Most anyone who has spent much time near the Stone Arch Bridge has passed by the large stone marker that's mounted over a portal into the ruins of the Washburn Crosby "A" Mill.

The inscription carved there is now so ancient as to be nearly illegible. But it's a simple, direct, powerful statement about the terrible accident that occurred there 132 years ago:

"This mill was erected in the year 1879, on the site of Washburn Mill "A," which was totally destroyed on the second day of May, 1878, by fire and a terrific explosion occasioned by the rapid combustion of flour dust. Not one stone was left upon another, and every person engaged in the mill instantly lost his life."

The marker ends with the names of the 14 millers who died in the blast.

That's just one more than the number of people who died in the Interstate 35W bridge collapse, an event commemorated by a recently unveiled memorial a few hundred yards downstream. But consider that that was 14 people in a city then numbering under 47,000, and four more died in the resulting fire. The economic impact of the mill explosion was huge as well, obliterating six mills, or one-third of the city's leading industry. Like the bridge, the mill was rebuilt quickly.

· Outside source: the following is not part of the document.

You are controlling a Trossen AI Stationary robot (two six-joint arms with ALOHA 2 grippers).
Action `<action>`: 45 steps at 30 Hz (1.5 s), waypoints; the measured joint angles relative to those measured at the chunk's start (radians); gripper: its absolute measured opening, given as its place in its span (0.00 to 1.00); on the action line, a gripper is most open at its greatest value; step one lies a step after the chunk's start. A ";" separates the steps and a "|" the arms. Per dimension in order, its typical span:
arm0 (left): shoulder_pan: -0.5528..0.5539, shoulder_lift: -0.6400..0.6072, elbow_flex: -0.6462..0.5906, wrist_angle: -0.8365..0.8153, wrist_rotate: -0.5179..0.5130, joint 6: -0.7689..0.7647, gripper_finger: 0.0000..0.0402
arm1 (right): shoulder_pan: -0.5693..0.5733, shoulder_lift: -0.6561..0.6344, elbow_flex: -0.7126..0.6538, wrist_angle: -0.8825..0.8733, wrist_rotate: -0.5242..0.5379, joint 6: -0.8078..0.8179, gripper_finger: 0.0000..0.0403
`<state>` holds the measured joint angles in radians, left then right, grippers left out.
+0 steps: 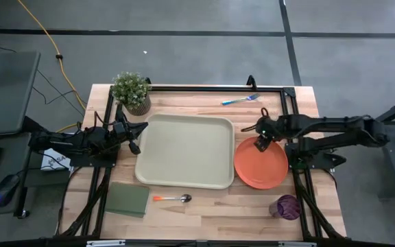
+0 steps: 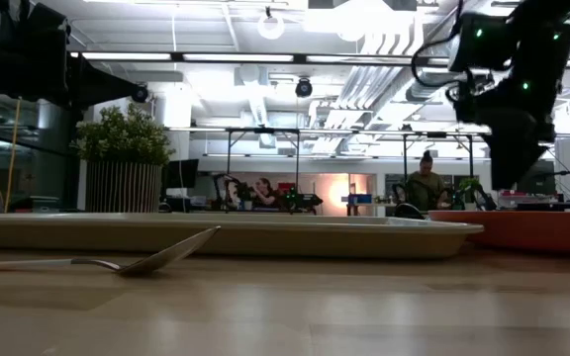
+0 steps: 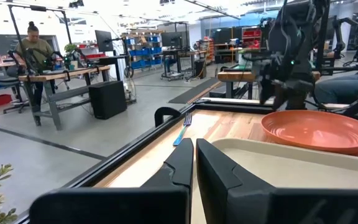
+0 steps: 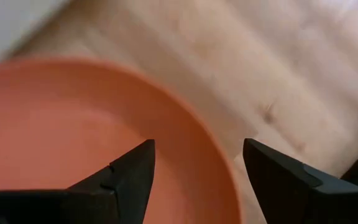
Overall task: Pick and place plate/cup/fork/spoon on tray
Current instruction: Put the orange plate on the gray tray
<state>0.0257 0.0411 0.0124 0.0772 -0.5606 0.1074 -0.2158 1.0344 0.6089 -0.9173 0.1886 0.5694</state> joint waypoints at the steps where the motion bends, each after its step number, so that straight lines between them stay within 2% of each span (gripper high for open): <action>1: 0.000 0.000 0.000 0.000 0.000 -0.001 0.01 | -0.003 0.016 0.000 -0.012 -0.020 -0.005 0.59; 3: 0.000 0.000 0.000 0.000 0.000 0.000 0.01 | -0.007 0.037 -0.001 -0.019 -0.048 -0.015 0.59; 26: 0.000 0.000 0.000 0.000 0.000 0.001 0.01 | -0.007 0.263 -0.002 -0.008 -0.006 -0.028 0.56; 32: 0.000 0.000 0.000 0.000 0.000 0.000 0.01 | -0.007 0.286 -0.002 -0.006 -0.006 -0.027 0.43; 42: 0.000 0.000 0.000 -0.001 0.000 0.001 0.01 | -0.007 0.284 -0.002 -0.033 -0.010 -0.015 0.06; 45: 0.000 0.000 0.000 -0.001 0.000 0.001 0.01 | -0.007 0.273 -0.001 -0.057 -0.018 0.016 0.02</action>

These reflections were prompted by repeated visits to the site of the bridge memorial, which opened early last month. The new memorial draws a steady stream of respectful visitors. They can read inscriptions written about the 13 victims by their families and watch a scrim of water cascade over the names of the survivors, and they can venture to a small river overlook behind the memorial. But is something missing?

One historian we consulted, riverfront specialist Penny Petersen, said the memorial "seems to be an anodyne message created by a committee, with no reference to the circumstances that led to the loss of life. I suspect that in the future, riverfront visitors will wonder exactly what is being commemorated here."

The Washburn inscription is powerful because it encapsulates in a few words what happened on that awful day. But the bridge memorial contains no such overarching description of what happened. People who visit in 50 years, or those who move here from other places, might be left to wonder what the site is memorializing.

There is an inscription on one of the bridge memorial's stone surfaces, which although exceedingly hard to read, states:

"This garden is dedicated to those who were lost, those who survived and those who responded with heroism and humanity -- to all whose lives were forever changed at 6:05 p.m. on Aug. 1, 2007."

Nowhere is there a clear description of what happened at that date and time. A visitor might infer that 13 people died, but only if one reads the individual vignettes closely. There's no hint of how or why the bridge fell, how public safety personnel responded, how the nation's attention was drawn to the disaster, how Congress granted rebuilding money, or how a river crossing was restored in little more than a year.

The memorial was shaped in large part by representatives from the families of those who died and those who survived the collapse. That happened in meetings convened by the mayor's office, in keeping with Mayor R.T. Rybak's promise to the families.

Their input drove certain key decisions. The overlook, for example, is notable because although it looks over the river, there's no view of the bridge itself. An earlier proposal to cantilever the overlook further over the bluff to provide a view of the bridge was nixed by those family members and survivors who participated.

"The idea of the cantilever felt bad to them. To a person, the room gasped," said Rybak spokesman John Stiles. Fair enough, but without a bridge view, one might then ask: Why build an overlook at all?

Although the memorial has many parts, even for the careful reader they may never add up to a concise, powerful statement of what happened, comparable to the Washburn mill inscription's declaration that "not one stone was left upon another."